◆ Data shown ◆
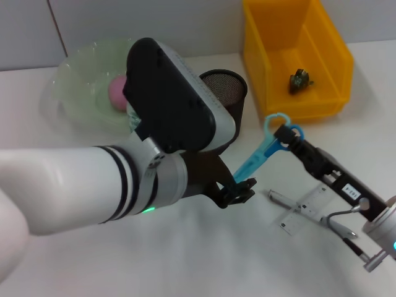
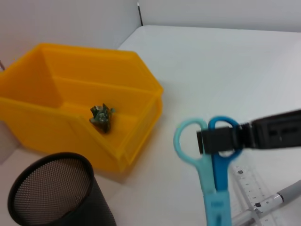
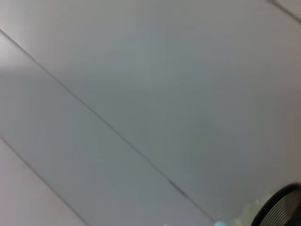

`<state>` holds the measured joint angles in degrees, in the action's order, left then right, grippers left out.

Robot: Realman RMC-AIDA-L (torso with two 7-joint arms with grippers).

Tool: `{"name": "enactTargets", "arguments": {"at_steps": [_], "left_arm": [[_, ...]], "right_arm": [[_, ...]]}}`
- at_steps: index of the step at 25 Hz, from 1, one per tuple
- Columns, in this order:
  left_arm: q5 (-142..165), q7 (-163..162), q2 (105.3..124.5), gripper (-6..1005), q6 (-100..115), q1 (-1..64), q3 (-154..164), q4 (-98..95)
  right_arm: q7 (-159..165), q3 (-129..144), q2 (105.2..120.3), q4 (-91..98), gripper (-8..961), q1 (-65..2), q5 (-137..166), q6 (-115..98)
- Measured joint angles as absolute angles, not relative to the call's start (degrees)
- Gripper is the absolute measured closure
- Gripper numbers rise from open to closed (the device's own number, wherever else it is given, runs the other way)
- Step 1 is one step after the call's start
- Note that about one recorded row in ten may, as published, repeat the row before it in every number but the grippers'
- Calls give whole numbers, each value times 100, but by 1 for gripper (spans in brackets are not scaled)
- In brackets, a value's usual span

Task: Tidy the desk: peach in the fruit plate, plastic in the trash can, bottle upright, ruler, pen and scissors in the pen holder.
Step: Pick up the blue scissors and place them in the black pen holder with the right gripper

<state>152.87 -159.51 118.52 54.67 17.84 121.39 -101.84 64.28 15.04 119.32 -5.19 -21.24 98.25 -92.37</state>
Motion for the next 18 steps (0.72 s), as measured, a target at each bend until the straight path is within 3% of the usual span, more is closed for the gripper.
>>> {"name": "enactTargets", "arguments": {"at_steps": [10,12,18], "left_arm": [[14913,-14885,11843,277,4695,800,12097,-10524],[14204,-14010,11832,277,4200,364,11949,-10498],[12376,-12030,11828,278,3779,-109,11591,-10104]], "right_arm": [[6603,801,11919,711,871,-1992,9812,-9514],[6709,655,11919,1033,871,-2029,9810,-9635],[6870,561,11918,1705,871,-2283,9787,-9737]]}}
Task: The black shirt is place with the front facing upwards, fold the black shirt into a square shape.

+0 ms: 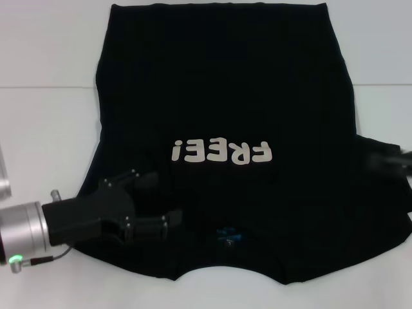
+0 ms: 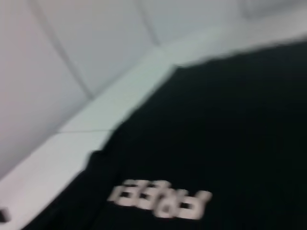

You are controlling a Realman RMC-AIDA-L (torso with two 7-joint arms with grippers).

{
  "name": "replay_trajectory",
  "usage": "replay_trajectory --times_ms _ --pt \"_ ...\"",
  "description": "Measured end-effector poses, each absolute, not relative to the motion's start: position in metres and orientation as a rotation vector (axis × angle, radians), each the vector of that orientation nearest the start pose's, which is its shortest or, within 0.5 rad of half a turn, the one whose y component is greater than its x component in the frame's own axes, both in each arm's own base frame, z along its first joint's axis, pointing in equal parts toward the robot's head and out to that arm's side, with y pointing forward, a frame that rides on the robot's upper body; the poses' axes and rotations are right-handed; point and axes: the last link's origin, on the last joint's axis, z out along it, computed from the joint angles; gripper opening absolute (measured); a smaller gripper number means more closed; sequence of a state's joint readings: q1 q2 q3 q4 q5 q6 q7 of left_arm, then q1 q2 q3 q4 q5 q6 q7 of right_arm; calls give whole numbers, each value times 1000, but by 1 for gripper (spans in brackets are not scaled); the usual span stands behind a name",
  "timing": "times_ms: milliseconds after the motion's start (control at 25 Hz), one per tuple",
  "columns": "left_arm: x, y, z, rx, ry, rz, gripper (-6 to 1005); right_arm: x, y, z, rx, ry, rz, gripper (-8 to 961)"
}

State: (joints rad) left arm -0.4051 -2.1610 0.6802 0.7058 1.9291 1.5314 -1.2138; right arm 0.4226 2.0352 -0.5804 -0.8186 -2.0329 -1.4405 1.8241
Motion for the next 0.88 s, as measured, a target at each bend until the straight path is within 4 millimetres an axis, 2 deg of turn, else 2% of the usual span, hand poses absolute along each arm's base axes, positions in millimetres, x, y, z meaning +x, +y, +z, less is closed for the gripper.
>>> replay_trajectory --times_ms 120,280,400,600,720,880 --pt "-279 298 -18 -2612 -533 -751 947 320 340 102 -2202 1339 500 857" --pt "-282 297 -18 -2602 -557 -751 946 317 346 138 -2057 1490 369 856" --pt "-283 295 -19 -2603 -554 -752 945 313 351 154 -1978 1553 280 857" --pt "-282 292 -21 -2622 -550 -754 944 312 360 150 -1922 1609 100 855" --pt "-282 289 -24 -2638 -556 -758 943 316 369 134 -1926 1635 79 852" --pt "-282 288 -25 -2646 -557 -754 942 320 379 124 -1919 1647 91 849"
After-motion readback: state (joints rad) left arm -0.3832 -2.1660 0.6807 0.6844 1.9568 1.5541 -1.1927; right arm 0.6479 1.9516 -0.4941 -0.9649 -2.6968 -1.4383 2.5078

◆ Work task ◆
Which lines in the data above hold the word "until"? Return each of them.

◆ Answer to the problem ◆
Motion for the next 18 steps (0.72 s), as measured, a target at each bend until the straight path is within 3% of the usual span, more is closed for the gripper.
Motion for the next 0.88 s, as measured, a target at each bend until the straight path is within 4 millimetres an axis, 2 deg of turn, else 2% of the usual span, hand poses absolute along each arm's base axes, positions in millimetres, x, y, z meaning +x, +y, +z, less is closed for the gripper.

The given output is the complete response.